Source records
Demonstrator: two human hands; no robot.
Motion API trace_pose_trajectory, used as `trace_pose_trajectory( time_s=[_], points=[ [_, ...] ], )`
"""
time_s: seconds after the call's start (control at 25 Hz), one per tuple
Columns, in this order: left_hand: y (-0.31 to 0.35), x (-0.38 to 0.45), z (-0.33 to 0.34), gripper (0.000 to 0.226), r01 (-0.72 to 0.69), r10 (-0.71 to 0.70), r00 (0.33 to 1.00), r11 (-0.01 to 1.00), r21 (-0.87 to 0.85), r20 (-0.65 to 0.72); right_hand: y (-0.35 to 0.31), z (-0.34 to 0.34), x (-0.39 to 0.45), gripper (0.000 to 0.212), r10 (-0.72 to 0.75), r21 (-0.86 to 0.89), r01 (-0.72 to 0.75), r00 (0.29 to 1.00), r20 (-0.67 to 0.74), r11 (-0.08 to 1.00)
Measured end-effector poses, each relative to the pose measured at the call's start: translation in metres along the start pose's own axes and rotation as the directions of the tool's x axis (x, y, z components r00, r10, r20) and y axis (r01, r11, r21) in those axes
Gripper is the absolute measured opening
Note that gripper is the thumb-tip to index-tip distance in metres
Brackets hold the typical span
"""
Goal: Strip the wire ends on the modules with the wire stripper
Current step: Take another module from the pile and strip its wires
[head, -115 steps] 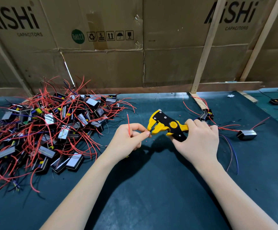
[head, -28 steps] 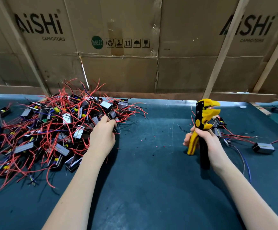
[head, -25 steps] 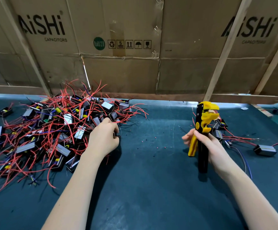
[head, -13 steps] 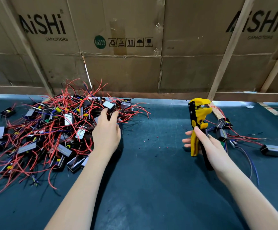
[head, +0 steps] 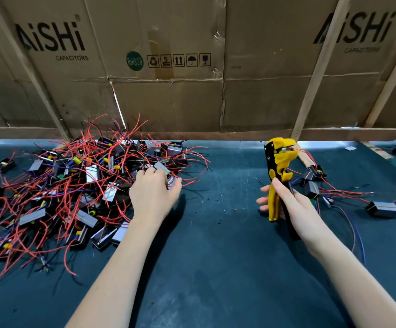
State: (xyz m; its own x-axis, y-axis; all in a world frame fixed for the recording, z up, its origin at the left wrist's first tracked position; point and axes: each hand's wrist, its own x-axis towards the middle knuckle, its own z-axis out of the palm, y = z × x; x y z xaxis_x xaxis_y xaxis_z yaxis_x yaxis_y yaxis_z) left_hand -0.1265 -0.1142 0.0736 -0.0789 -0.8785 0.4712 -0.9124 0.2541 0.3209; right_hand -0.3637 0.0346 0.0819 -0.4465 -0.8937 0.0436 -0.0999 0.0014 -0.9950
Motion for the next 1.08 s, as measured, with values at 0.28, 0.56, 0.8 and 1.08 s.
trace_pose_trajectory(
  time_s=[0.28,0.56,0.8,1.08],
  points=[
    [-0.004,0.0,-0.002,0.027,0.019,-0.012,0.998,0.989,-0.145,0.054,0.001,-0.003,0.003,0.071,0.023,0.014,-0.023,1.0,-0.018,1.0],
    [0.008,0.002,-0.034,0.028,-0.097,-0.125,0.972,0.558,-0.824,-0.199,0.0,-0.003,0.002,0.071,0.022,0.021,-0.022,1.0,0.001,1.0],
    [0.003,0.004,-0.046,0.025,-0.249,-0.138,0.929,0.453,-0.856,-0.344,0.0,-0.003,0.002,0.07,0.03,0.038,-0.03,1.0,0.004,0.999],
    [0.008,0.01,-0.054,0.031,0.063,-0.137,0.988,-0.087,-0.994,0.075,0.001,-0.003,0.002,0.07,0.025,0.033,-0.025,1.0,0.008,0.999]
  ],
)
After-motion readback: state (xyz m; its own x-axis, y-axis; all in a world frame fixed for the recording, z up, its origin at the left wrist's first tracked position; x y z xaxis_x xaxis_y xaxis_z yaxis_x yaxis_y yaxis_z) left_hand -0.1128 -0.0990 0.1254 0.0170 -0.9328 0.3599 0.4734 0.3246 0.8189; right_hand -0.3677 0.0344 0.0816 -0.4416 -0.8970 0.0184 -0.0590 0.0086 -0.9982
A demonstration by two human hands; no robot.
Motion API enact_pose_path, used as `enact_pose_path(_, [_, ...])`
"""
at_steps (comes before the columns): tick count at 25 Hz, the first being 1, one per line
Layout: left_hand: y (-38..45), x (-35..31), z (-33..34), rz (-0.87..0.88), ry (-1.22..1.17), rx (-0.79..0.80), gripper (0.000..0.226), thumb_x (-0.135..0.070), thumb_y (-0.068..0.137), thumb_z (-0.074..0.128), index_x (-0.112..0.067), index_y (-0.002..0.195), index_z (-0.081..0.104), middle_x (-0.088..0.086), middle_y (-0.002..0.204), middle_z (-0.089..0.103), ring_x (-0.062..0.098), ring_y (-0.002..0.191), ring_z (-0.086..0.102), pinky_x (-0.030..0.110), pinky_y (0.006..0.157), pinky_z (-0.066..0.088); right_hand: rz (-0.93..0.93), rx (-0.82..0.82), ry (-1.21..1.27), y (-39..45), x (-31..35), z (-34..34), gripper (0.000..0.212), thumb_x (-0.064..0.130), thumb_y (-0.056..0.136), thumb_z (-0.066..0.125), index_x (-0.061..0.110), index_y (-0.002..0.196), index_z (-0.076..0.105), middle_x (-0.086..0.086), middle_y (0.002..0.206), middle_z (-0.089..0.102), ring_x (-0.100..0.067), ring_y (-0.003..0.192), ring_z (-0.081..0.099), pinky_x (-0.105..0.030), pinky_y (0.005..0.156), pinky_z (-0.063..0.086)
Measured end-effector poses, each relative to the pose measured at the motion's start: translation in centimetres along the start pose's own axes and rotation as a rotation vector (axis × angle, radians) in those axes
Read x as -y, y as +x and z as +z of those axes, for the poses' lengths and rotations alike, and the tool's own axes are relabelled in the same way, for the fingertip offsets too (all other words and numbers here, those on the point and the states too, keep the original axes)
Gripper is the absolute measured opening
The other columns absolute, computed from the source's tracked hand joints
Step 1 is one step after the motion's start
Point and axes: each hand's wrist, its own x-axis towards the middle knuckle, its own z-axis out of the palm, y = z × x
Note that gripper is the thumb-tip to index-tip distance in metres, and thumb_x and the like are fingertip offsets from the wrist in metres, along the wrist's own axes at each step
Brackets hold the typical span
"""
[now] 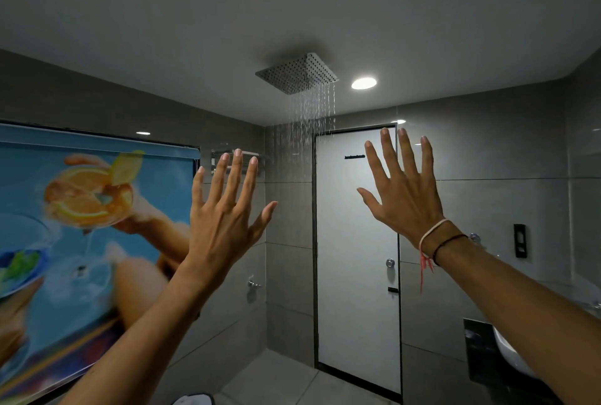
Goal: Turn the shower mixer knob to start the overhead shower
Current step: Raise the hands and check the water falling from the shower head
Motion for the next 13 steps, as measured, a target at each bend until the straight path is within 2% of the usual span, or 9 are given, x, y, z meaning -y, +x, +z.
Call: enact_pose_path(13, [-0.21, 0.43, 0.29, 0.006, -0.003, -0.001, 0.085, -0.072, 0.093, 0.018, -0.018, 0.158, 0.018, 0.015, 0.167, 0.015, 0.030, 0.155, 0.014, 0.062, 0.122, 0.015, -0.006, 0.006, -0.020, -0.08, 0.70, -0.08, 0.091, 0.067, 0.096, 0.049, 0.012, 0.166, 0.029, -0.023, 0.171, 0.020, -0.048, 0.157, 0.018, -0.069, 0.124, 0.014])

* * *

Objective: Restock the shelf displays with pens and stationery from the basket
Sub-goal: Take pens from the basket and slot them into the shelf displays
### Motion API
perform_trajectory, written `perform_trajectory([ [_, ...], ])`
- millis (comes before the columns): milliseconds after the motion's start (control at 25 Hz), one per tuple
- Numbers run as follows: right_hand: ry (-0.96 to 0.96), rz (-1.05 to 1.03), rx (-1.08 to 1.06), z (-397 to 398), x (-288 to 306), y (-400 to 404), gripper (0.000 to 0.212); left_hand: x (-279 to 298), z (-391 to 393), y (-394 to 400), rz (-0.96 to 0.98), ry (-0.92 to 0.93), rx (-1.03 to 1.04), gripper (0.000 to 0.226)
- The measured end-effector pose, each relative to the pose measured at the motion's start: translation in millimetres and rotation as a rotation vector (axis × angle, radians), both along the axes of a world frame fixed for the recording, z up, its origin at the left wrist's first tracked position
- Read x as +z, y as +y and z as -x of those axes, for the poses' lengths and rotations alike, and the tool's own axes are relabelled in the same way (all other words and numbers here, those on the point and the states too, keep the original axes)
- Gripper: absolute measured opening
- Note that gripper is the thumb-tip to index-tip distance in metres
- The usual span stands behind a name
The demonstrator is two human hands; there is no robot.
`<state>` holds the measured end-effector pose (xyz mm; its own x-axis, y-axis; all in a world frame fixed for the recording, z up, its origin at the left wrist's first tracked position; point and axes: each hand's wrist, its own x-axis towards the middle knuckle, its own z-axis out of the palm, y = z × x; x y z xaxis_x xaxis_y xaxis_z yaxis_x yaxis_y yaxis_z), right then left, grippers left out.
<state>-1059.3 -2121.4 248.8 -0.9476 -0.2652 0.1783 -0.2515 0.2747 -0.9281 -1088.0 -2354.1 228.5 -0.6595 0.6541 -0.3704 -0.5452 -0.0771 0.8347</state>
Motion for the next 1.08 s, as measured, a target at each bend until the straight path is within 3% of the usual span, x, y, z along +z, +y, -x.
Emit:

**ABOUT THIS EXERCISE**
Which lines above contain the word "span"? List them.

**RESPONSE BELOW**
Brackets hold the typical span
Brackets hold the typical span
Motion for the next 13 steps, as measured, a target at each bend until the straight path is within 2% of the usual span, or 9 are given, x, y, z meaning -y, +x, +z.
- The usual span stands behind a name
Motion for the next 1.08 s, as measured, a target at each bend until the straight path is within 3% of the usual span, x, y, z along +z, +y, -x.

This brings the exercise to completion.